Prompt ▸ The lines needed are those below that contain the word "scene"; copy each one.

[Records excerpted from a collection]

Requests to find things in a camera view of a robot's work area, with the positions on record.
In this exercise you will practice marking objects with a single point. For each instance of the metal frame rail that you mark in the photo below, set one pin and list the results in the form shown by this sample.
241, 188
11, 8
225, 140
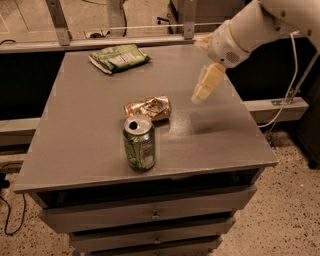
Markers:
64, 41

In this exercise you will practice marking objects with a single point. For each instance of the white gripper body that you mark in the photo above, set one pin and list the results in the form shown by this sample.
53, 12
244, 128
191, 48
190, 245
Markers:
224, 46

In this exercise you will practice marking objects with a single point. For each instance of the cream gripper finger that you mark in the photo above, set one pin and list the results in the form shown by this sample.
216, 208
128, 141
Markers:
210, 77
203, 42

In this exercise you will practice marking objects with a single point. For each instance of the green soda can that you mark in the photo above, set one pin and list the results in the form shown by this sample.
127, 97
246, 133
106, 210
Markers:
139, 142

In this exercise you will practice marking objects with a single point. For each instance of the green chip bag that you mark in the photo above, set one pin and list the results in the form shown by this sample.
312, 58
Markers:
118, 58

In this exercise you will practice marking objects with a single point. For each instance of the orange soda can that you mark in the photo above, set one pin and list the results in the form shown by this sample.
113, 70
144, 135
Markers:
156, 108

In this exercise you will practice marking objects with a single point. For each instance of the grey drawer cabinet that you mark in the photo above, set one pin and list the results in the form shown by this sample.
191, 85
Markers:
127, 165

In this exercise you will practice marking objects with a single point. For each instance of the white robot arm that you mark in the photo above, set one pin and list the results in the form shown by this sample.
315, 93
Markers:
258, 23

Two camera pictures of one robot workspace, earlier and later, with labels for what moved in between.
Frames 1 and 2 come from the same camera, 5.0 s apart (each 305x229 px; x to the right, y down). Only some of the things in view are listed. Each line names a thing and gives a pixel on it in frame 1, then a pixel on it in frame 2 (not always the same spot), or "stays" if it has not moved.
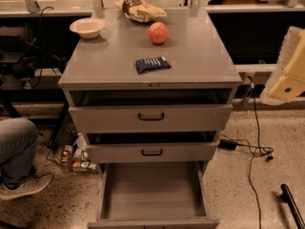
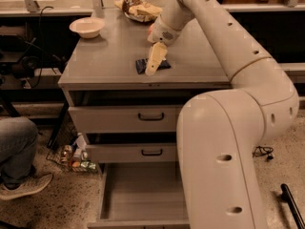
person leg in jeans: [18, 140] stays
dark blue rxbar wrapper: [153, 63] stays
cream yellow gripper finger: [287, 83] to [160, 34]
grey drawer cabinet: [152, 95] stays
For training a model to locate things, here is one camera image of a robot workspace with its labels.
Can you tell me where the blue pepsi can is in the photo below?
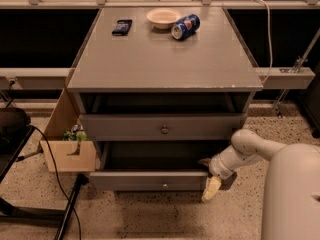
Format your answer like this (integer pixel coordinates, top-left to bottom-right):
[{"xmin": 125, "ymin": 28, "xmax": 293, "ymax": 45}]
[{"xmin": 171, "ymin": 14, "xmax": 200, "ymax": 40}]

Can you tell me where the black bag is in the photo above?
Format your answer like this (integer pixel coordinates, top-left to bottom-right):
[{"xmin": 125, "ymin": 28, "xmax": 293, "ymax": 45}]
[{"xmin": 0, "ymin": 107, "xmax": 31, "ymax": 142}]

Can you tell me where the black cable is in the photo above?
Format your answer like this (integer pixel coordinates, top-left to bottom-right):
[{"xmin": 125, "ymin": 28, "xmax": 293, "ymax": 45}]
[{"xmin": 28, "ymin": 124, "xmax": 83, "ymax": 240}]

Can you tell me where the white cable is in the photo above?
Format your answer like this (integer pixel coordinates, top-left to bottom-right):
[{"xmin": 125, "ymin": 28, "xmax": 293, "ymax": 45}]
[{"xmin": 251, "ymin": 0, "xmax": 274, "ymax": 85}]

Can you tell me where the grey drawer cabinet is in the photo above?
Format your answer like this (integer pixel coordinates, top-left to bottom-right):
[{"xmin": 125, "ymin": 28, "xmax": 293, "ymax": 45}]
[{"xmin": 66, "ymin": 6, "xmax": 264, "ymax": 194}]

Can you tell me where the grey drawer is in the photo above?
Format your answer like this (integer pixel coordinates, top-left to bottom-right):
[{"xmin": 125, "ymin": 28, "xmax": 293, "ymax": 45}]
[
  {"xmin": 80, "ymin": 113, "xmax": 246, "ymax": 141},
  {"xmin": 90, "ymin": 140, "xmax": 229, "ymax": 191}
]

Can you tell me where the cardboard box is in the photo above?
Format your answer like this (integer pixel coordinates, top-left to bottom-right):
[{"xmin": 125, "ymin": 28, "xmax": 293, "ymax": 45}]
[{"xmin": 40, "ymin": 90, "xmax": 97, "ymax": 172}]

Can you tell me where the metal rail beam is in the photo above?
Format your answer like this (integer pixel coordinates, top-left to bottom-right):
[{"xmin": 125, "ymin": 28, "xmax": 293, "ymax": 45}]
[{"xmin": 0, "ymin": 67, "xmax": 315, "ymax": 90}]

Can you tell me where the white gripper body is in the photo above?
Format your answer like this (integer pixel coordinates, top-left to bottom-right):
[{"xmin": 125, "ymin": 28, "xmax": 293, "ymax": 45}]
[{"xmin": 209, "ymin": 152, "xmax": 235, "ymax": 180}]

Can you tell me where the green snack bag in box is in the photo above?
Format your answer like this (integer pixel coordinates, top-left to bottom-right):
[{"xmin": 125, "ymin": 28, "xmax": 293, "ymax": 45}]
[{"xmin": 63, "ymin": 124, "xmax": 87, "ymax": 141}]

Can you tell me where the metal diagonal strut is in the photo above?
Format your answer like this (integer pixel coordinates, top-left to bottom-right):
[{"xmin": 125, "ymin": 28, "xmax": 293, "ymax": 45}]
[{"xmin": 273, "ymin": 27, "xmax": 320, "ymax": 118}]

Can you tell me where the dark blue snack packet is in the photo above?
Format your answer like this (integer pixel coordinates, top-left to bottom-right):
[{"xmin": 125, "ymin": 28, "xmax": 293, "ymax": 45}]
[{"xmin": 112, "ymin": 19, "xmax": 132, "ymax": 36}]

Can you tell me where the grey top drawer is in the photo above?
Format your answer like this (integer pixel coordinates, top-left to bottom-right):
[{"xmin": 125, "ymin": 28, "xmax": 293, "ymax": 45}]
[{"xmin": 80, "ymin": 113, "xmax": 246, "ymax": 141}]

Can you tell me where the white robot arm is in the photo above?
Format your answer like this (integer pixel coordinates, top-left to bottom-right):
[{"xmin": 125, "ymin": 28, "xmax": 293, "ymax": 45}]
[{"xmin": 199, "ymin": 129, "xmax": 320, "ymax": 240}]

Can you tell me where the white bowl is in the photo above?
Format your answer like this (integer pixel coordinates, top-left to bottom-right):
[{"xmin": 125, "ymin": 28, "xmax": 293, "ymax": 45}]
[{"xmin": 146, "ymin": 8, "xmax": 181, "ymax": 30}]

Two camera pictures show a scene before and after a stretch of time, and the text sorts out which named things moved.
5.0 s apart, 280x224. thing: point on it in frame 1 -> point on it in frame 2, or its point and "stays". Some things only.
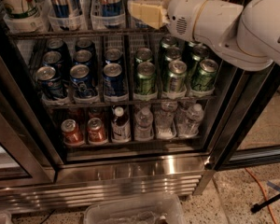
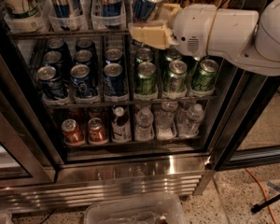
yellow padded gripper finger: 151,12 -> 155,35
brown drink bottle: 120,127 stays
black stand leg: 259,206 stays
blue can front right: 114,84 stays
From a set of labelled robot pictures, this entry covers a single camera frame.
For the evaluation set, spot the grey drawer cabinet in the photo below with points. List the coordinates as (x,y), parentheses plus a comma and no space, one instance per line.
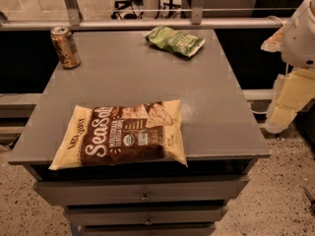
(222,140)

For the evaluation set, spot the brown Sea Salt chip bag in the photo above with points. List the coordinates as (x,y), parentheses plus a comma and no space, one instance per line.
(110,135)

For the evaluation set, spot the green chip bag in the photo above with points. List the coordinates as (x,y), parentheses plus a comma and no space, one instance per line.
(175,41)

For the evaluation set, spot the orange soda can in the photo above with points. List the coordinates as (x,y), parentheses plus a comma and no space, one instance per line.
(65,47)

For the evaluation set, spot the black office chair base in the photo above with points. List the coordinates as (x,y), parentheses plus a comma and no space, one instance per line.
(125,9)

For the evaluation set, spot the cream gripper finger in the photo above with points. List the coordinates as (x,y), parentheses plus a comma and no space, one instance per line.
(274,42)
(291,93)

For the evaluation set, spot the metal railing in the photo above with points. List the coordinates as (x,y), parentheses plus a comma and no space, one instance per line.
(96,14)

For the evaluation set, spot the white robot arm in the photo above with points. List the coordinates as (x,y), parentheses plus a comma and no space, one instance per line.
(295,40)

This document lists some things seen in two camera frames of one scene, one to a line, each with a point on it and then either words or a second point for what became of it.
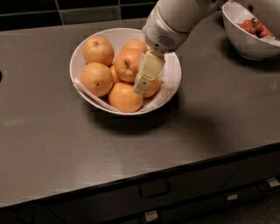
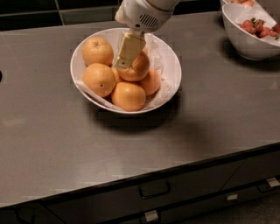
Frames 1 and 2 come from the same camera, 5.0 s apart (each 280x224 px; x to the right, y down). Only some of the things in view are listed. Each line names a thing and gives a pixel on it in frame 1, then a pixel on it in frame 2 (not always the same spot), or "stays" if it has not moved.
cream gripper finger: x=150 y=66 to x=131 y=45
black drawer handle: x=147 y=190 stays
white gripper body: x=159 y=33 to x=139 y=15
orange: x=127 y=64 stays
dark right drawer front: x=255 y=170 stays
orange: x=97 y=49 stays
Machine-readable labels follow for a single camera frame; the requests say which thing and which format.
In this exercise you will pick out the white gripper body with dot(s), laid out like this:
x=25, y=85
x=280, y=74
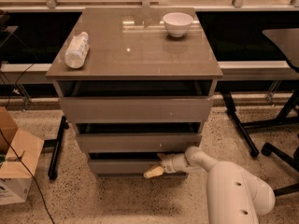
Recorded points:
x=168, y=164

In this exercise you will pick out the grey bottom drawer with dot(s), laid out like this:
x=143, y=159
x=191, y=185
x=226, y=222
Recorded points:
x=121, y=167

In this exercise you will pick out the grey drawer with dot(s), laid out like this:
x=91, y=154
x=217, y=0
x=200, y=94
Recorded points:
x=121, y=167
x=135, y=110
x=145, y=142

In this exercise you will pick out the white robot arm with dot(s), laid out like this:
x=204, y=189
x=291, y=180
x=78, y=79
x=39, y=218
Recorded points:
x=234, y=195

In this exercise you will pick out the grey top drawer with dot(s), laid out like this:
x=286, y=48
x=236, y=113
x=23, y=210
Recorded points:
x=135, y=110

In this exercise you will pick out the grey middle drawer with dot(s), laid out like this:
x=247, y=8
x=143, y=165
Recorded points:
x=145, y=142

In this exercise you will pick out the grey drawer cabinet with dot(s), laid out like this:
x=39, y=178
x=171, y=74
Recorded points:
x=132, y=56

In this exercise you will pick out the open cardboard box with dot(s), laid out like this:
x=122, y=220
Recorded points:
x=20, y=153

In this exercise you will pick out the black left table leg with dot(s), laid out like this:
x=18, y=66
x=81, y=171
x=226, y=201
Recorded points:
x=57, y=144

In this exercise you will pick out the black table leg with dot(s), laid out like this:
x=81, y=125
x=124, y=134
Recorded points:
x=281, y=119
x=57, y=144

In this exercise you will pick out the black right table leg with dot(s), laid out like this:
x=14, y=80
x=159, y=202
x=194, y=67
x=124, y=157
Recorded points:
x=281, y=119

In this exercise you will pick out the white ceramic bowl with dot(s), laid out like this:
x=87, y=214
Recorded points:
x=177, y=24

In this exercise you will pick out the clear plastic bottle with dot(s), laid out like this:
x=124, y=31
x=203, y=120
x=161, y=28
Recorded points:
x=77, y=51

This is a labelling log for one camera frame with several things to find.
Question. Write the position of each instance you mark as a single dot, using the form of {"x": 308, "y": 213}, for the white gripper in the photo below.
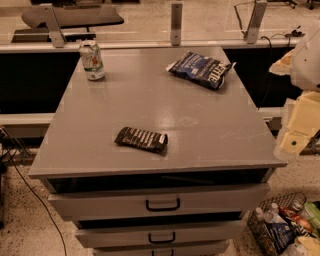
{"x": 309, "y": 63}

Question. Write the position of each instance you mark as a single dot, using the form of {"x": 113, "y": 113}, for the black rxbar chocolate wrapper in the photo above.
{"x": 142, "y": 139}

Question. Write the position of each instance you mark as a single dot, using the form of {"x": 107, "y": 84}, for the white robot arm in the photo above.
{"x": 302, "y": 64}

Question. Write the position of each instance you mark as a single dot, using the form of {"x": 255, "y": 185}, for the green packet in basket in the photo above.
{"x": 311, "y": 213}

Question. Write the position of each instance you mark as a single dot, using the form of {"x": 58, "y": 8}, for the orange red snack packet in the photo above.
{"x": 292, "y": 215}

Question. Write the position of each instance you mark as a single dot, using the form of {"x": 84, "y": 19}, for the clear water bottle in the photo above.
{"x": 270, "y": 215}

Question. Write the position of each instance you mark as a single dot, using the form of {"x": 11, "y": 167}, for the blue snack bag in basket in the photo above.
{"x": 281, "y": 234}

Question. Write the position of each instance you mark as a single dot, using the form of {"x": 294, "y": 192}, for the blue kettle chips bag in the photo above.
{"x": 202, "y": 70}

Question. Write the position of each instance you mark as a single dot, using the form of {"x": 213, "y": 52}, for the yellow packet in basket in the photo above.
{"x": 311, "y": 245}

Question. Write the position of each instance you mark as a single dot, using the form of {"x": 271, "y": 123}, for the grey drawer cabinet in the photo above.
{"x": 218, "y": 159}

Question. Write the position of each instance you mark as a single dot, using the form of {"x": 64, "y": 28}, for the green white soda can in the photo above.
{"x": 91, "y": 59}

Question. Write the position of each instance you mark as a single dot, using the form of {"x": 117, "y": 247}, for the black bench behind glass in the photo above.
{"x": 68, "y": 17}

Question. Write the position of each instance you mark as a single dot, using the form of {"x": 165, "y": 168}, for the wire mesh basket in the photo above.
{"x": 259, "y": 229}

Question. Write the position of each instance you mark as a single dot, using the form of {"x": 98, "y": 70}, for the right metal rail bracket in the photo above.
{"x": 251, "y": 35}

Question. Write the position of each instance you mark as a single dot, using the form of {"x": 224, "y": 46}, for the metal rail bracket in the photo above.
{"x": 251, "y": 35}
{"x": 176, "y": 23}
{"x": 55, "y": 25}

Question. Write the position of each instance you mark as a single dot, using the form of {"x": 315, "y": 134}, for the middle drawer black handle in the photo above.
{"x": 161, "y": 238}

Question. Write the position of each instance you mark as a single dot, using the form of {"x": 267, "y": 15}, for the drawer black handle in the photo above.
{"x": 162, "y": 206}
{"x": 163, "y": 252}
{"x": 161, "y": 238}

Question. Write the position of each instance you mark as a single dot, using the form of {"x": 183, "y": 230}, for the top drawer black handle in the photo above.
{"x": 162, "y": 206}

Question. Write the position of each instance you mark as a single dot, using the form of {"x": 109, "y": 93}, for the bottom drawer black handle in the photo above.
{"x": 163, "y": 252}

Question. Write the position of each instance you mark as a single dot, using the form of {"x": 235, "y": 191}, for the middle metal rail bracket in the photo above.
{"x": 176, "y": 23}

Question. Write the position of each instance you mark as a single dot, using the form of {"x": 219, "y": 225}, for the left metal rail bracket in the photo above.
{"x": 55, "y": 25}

Result for this task ▸
Two camera pictures show a scene before and after a stretch of time, and the text sorts out which named things moved.
This document lists some things seen in two camera frames of one scene, one to a line, each with a point on it and then either words or a second point for what became of it.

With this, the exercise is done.